C. accompanies our neighbour, Mme H., to the cemetery of our village, to look for the tomb of the marquis who lived in the castle here during her childhood. She is seventy-seven years old and has trouble keeping her balance when walking. The cemetery is a small enclosure, transferred to the outskirts of the village during the eighteenth century.
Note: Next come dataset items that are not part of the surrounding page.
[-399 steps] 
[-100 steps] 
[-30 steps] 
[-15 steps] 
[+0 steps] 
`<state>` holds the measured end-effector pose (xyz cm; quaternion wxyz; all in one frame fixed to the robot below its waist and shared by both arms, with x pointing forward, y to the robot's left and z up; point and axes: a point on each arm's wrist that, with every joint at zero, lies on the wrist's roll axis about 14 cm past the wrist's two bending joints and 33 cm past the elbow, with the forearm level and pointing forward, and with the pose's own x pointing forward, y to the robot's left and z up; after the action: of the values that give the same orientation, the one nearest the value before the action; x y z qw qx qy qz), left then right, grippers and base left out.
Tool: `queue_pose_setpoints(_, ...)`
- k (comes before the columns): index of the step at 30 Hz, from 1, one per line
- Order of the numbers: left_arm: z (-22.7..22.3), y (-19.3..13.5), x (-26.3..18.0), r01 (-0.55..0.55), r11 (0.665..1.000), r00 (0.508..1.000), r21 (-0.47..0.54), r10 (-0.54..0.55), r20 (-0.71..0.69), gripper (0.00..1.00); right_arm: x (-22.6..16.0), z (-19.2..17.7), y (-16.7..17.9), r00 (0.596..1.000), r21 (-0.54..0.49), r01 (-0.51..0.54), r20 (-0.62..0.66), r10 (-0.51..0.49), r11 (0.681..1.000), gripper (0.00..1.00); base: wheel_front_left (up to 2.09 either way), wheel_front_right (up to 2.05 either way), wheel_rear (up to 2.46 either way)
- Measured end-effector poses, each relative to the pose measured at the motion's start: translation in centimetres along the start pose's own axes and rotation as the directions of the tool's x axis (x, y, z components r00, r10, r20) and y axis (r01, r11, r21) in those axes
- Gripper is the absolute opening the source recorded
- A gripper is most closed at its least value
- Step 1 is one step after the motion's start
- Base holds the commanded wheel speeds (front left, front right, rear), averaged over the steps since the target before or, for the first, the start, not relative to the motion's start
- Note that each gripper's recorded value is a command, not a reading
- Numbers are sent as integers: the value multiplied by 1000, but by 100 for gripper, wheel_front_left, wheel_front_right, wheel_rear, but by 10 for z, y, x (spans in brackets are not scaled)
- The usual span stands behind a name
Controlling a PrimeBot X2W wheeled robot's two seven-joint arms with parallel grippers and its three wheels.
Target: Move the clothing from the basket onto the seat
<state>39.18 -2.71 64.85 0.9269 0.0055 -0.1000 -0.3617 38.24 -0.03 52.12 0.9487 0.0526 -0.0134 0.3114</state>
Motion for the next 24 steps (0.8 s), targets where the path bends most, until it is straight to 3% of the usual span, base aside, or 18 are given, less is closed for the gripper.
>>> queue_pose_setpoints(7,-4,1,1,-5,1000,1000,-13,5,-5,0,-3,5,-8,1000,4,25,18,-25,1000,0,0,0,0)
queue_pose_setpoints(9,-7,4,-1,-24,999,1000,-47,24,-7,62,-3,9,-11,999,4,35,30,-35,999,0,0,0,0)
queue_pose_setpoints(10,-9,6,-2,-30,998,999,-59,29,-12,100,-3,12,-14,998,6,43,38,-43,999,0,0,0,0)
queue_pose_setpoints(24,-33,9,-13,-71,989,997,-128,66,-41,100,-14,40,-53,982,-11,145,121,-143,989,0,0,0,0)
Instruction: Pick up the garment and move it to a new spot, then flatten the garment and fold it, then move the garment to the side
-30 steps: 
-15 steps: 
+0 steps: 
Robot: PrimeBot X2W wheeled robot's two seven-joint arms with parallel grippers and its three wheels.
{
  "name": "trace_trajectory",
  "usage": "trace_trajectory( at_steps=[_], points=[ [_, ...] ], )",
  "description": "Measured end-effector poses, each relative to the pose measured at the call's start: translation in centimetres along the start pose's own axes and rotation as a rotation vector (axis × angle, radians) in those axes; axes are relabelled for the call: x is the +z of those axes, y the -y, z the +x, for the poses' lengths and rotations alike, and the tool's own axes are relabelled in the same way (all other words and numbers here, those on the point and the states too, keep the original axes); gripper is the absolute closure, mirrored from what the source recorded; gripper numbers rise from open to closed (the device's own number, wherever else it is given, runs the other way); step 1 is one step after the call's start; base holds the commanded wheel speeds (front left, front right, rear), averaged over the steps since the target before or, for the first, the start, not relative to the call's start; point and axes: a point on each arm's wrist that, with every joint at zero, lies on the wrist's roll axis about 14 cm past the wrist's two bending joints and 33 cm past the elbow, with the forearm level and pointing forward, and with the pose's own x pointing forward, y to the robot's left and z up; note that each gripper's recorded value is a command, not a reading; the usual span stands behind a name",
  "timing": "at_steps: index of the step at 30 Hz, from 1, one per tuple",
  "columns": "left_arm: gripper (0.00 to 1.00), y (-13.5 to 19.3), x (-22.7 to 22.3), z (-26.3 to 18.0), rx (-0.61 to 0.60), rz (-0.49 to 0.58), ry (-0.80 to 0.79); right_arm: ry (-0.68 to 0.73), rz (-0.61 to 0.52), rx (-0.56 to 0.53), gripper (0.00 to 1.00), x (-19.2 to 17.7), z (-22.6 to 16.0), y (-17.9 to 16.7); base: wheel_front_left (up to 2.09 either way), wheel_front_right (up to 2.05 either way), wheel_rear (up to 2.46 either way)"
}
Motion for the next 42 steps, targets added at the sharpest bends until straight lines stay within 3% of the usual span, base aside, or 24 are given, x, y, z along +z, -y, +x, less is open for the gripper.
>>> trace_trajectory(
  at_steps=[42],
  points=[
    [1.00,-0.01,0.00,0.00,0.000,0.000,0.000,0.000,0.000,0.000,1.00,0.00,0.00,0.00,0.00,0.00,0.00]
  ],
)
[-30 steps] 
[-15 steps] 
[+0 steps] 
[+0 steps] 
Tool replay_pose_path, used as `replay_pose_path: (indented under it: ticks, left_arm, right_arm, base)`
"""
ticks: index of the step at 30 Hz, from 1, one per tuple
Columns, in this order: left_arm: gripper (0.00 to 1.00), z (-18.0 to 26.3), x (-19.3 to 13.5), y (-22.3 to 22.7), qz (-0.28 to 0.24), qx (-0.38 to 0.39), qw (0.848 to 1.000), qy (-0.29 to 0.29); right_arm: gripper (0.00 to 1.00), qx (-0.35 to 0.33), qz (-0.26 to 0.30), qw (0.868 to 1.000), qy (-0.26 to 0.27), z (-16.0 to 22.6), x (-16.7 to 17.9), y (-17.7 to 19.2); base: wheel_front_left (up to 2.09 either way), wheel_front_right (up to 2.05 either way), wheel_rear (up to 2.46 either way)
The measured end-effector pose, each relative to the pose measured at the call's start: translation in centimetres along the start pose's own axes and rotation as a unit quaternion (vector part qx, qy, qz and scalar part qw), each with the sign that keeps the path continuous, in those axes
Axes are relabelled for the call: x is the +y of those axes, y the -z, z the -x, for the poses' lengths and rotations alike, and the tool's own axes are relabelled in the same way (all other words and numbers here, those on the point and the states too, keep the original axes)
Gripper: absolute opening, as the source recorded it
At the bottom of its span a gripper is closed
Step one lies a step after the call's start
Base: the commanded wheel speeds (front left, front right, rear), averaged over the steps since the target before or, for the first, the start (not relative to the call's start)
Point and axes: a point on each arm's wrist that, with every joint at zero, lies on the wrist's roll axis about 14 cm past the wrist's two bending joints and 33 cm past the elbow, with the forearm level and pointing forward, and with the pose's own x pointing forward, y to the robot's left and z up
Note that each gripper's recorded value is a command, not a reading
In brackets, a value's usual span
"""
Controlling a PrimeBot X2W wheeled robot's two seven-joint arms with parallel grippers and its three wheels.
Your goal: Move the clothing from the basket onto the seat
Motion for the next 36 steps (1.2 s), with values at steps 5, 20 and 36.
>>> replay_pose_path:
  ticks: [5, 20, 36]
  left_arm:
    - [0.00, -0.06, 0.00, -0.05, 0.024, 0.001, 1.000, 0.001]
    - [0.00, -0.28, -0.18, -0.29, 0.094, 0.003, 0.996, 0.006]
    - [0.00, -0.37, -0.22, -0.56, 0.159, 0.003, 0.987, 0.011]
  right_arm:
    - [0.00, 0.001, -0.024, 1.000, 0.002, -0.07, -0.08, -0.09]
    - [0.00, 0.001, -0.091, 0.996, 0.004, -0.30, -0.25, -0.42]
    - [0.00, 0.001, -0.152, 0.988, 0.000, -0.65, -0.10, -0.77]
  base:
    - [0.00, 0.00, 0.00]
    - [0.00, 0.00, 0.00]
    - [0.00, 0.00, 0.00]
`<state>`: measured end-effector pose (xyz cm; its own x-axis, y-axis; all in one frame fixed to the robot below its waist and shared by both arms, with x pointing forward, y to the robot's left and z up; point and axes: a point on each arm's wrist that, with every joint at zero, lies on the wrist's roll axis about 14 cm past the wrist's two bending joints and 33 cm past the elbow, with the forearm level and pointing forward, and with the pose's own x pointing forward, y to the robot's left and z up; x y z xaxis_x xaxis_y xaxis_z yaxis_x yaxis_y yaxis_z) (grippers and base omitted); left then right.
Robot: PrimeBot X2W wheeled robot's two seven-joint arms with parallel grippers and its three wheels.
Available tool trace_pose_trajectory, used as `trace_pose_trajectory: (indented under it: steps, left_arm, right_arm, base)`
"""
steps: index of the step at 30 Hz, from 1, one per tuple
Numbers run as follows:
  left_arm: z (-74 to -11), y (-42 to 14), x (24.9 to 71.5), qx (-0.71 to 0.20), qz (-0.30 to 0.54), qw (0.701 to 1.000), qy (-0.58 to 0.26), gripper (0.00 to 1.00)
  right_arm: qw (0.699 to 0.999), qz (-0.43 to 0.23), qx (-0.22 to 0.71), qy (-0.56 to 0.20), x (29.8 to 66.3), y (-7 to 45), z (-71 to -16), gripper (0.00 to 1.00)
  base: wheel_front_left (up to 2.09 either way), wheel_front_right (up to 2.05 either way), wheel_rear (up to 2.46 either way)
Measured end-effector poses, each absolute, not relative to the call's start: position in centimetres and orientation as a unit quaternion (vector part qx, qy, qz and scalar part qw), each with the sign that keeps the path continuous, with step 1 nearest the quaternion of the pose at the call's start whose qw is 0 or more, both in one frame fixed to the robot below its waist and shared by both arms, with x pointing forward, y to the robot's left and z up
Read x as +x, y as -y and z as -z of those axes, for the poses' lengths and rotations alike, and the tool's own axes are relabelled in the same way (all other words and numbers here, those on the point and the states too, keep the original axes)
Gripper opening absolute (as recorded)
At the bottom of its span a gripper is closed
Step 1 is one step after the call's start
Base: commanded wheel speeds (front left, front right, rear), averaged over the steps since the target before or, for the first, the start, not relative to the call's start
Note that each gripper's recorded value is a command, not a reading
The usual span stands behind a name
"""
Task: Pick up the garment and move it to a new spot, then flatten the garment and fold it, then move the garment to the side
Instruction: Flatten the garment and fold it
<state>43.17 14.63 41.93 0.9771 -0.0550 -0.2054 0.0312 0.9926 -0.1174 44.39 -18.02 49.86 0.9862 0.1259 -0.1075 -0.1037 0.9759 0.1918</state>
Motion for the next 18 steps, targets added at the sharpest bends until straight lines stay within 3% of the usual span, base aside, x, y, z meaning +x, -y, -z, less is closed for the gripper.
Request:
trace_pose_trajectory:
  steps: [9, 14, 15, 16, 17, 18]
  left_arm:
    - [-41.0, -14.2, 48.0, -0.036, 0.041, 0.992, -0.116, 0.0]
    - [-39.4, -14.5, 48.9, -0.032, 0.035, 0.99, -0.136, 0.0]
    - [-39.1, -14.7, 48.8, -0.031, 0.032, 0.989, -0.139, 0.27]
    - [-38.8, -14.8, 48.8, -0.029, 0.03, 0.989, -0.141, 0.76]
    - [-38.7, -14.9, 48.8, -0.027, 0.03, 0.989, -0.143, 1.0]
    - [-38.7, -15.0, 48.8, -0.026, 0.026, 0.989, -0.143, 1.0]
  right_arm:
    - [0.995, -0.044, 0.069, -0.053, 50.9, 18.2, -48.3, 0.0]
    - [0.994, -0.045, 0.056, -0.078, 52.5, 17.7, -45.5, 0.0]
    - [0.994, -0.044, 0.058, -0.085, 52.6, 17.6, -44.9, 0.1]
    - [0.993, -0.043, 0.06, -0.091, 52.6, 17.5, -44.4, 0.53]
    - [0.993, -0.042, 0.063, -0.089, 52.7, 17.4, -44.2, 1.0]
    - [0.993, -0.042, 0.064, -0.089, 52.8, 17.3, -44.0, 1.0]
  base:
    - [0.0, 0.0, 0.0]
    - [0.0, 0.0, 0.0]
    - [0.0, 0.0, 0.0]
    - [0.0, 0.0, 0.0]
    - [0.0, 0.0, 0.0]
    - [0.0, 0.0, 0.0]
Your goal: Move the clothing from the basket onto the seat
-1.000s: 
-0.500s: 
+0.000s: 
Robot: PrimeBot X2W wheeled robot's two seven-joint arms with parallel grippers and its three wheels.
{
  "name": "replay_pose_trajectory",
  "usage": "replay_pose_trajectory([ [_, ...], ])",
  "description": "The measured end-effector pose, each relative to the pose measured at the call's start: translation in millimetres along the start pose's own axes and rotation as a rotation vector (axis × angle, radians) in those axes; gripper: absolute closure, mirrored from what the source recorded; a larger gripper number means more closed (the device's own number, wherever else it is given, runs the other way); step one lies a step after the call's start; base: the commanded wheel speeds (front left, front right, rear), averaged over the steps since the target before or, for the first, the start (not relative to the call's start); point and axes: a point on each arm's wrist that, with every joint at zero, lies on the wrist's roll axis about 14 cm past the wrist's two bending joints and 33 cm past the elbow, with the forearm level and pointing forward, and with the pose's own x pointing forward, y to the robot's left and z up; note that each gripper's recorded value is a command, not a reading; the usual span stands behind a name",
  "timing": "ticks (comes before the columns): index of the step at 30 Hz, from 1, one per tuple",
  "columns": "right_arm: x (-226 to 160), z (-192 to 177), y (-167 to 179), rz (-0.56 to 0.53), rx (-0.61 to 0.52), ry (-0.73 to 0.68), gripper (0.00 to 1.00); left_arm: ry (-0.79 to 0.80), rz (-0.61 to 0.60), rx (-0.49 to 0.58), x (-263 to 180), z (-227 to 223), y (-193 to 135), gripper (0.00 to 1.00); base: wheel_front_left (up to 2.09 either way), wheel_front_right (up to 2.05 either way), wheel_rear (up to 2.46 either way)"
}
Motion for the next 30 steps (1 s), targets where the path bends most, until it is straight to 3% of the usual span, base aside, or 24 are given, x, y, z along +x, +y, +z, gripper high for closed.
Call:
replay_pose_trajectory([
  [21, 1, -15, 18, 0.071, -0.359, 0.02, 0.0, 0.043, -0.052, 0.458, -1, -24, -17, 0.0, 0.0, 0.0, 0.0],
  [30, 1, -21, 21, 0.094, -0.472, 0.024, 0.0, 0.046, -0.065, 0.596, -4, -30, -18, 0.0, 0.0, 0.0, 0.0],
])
When they find the mausoleum, C. helps her descend the narrow stairs and switches on a flashlight to help her read the dates. His death is later than she thought. “Mon
dernier marquis!”
she sighs.
What I remember most of Chateaubriand’s
Memoirs from Beyond the Grave
is not his mourning for the passing of the French aristocracy but the sustained elegiac tone. And the vastness. The two volumes of La Pléiade are daunting; to feel more comfortable amidst two thousand pages, I refer to my pencilled notes at the back.
I always write in my books. When I reread them, most of the time I can’t imagine why I thought a certain passage
worth underlining, or what I meant by a certain comment. Yesterday I came across a copy of Victor Segalen’s
René Leys
dated Trieste, 1978. I don’t remember ever being in Trieste.
Encouraged by Mme Récamier to write his memoirs, Chateaubriand sets out to cover almost an entire century, from his birth in 1768 to 1841, barely seven years before his death. His is a daunting project: to recall his childhood in St-Malo, his adolescence in Combourg, his military career in Paris and his witnessing of the French Revolution, his voyage to the New World, his painful exile in England, his early sympathy for Napoleon’s ambitions, his later disenchantment with the emperor and his final role as Foreign Affairs minister under the Bourbons. Above all, his attempt to establish possession over the years gone by.
Few autobiographers allow time itself to hold the foreground; most are too fascinated by the progress of their own fond person. To read Chateaubriand is to witness the subjective and yet comprehensive unfolding of a society’s change: of customs, prospects, ethics, conventions. He stands (as in the famous portrait by Girodet) on the farther shore, looking at the aristocratic trappings that have been taken from him, and I can’t sympathize with that loss. But at the same time he tells of a deeper loss due to age, to experience, to a twist in desire, and to this loss I feel intimately
close. In his youth, he recalls, he was “troubled by a longing for happiness”; now, in his old age, he quietly observes “the reflections of a dawn whose sun I will not see rise.”